▶ [What needs to be done]
Output, exactly as written, the lines below starting at the line containing "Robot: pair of" and ending at the line containing "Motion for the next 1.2". Drop the pictures and keep both end lines.

►

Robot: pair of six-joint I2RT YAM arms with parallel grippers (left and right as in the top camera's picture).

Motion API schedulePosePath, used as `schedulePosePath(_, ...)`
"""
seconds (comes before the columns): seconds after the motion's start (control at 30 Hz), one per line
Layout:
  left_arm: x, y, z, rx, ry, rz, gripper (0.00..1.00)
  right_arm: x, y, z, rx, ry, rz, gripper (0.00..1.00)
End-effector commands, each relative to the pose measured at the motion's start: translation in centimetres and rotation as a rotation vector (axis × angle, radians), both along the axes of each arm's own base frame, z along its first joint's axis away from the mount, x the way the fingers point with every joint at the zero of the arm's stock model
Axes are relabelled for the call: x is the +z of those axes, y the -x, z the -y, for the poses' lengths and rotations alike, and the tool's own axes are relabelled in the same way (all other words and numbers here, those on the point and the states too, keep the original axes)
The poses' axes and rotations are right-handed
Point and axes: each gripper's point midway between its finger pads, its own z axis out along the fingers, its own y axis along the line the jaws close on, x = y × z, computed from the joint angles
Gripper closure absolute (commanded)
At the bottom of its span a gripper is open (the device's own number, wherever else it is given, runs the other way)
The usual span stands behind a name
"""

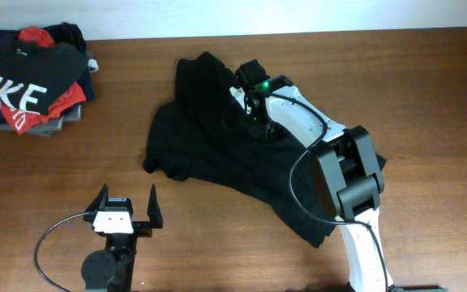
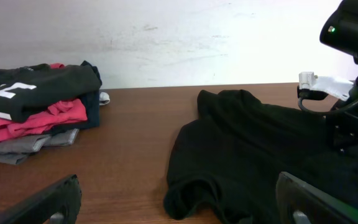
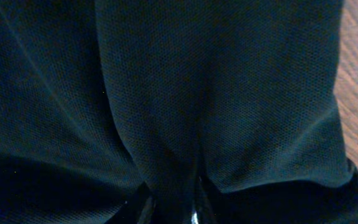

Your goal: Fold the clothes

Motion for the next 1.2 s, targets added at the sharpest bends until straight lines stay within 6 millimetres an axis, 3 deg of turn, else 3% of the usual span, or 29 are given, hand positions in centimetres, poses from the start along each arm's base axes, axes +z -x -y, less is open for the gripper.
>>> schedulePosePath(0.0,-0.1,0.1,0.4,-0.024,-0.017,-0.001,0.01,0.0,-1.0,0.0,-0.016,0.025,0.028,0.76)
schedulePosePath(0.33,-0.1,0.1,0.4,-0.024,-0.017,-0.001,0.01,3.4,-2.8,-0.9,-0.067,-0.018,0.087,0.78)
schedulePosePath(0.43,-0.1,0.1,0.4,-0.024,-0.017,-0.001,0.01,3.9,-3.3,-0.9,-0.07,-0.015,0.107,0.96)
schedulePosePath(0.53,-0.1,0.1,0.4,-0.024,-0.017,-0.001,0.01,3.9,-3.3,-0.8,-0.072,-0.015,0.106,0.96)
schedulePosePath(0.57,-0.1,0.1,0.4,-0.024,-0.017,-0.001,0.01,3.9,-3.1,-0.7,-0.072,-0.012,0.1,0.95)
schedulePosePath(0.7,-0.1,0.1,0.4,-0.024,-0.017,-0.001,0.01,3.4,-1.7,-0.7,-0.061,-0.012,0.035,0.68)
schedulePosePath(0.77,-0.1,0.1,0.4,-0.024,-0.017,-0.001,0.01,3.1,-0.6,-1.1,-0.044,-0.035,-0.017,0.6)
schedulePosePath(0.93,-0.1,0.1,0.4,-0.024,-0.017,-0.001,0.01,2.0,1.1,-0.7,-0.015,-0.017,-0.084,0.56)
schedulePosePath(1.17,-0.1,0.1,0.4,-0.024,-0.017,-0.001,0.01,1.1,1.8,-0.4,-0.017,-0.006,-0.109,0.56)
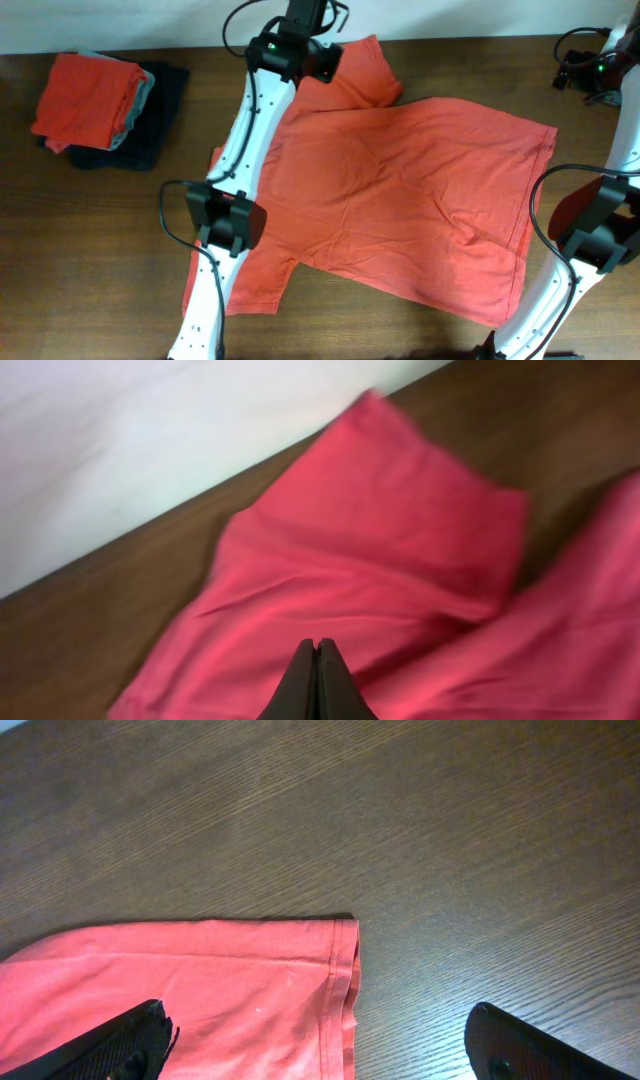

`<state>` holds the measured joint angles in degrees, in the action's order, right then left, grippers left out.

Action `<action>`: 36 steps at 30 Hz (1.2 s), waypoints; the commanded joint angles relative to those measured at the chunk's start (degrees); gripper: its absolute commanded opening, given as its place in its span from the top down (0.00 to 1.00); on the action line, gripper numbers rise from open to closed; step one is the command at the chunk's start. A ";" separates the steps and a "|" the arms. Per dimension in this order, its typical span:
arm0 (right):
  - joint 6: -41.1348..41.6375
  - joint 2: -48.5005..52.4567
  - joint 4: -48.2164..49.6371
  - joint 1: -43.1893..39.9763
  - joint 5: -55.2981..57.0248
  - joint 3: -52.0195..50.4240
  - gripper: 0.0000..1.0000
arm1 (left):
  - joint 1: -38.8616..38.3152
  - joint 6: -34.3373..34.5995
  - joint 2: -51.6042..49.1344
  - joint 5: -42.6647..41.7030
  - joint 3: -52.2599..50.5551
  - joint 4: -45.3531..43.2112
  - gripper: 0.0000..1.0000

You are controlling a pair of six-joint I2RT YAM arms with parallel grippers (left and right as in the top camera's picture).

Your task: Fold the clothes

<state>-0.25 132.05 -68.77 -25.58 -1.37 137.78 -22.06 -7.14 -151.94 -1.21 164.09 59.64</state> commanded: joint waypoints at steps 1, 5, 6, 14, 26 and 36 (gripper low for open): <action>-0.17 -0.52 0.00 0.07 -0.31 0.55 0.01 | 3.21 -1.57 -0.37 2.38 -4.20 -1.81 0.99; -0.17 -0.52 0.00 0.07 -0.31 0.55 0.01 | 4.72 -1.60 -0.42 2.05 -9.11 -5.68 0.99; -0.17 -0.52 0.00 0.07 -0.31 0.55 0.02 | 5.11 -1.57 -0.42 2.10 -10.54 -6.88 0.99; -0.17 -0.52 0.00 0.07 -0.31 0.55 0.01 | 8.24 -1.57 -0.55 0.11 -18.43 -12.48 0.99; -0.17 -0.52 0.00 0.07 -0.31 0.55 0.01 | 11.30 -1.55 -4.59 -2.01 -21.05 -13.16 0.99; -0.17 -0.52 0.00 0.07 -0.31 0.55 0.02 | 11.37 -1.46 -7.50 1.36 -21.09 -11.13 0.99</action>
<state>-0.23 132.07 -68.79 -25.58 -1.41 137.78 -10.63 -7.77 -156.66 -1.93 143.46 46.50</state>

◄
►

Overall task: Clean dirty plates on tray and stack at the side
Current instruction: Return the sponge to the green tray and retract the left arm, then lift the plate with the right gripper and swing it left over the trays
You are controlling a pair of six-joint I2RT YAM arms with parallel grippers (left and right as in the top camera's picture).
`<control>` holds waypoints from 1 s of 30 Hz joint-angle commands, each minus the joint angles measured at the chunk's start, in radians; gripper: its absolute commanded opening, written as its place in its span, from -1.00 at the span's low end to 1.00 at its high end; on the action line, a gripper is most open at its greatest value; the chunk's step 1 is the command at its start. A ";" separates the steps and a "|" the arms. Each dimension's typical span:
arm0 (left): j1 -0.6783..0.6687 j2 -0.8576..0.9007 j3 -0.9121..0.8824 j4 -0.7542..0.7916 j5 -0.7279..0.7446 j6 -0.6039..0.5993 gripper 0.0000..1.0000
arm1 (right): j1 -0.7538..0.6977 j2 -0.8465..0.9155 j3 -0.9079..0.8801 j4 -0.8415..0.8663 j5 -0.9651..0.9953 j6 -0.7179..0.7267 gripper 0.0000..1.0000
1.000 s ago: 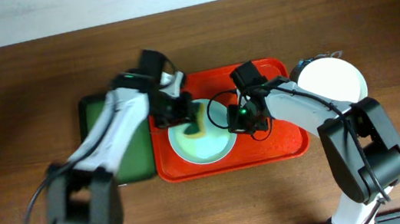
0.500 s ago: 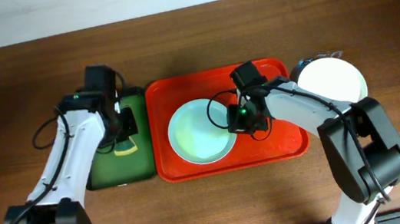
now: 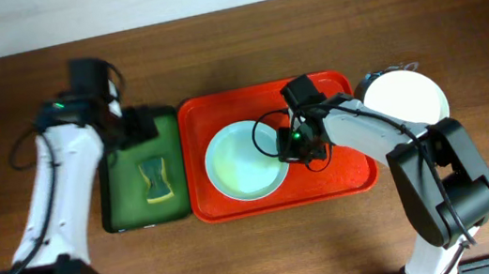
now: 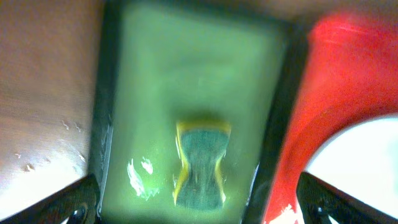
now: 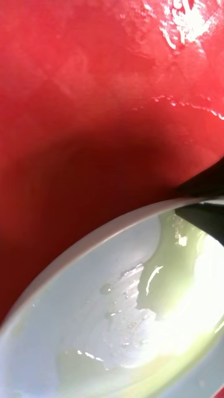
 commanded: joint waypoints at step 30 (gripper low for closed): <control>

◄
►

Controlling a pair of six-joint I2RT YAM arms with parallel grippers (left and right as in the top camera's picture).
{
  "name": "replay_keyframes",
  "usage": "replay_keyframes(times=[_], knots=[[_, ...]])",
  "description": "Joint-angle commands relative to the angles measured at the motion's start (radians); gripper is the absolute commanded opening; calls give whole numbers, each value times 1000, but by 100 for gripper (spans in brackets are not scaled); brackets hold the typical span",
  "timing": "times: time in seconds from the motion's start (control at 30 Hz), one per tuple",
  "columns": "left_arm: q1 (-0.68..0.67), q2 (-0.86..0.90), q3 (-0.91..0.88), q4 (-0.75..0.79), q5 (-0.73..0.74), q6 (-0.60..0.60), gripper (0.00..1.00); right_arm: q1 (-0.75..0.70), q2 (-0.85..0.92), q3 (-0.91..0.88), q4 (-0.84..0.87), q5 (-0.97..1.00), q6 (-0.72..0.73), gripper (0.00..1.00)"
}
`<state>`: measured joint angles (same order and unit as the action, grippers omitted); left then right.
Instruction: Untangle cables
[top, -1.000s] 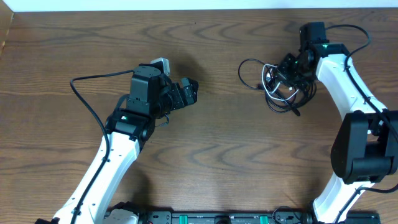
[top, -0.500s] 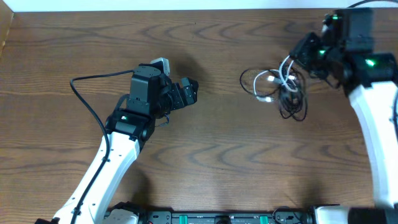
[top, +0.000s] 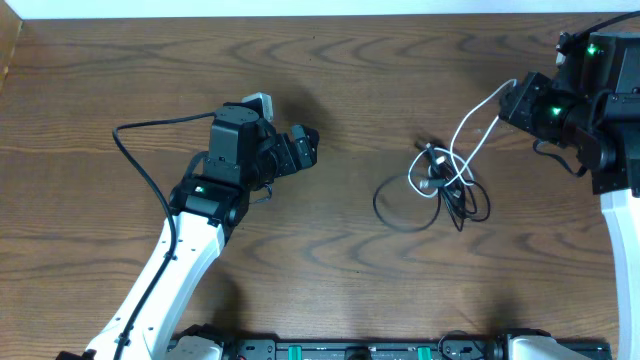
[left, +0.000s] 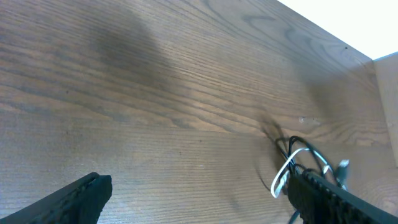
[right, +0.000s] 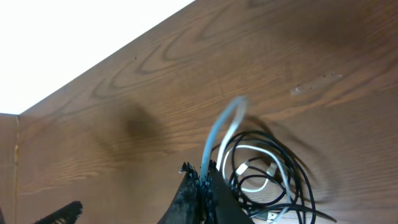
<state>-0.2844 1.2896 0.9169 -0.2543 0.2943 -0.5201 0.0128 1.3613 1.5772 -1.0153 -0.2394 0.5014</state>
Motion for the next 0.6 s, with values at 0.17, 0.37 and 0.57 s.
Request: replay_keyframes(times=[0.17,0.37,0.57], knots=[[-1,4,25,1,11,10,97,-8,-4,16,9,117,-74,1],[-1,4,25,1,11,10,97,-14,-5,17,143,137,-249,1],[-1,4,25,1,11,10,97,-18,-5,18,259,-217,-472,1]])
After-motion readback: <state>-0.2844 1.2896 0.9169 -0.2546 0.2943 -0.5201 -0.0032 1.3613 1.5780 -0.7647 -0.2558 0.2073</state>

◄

▶ [Task solution]
Robot: pair of six-joint I2RT YAM arms with parallel grippers (left and right as in the top camera's picture).

Motion API schedulePosePath, used as `schedulePosePath(_, ...)`
"""
seconds (comes before the columns): seconds after the motion's start (control at 30 Hz), one per line
Layout:
  left_arm: x, y, z, rx, ry, rz, gripper (0.00..1.00)
  right_arm: x, y, z, rx, ry, rz, gripper (0.00..1.00)
End-effector commands, each relative to the pose measured at the motion's start: translation in centimetres and rotation as a rotation vector (axis × angle, radians), both along the axes of each arm's own base frame, z along its first joint's axis away from the mount, x the way the fingers point with every joint at the zero of the arm's stock model
Axes are relabelled for the call: x is the +z of those axes, y the -x, z the -y, for the poses' lengths and rotations alike, and the tool's own axes are relabelled in the same way (all other words and numbers here, those on the point and the states too, keep the original axes)
The poses' axes and rotations are right-handed
Point and axes: each gripper's point midway between its finger pads, its own z axis out along the fingers, its own y axis along the line the jaws close on, x = y × z, computed from the joint angles
Gripper closure absolute (commanded)
At the bottom of its span a gripper is open (the device's own number, wherever else it is given, runs the other way)
The usual span stands behind a name
"""


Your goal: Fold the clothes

Motion for the next 1.2 s, targets added at the sharpest bends until straight lines stay within 6 millimetres an axis, 3 deg of turn, else 3% of the usual span, or 29 are given, hand positions in centimetres, poses from the start along each arm's base axes, axes +z -x -y, less is open for the gripper.

This exercise calls for no further output.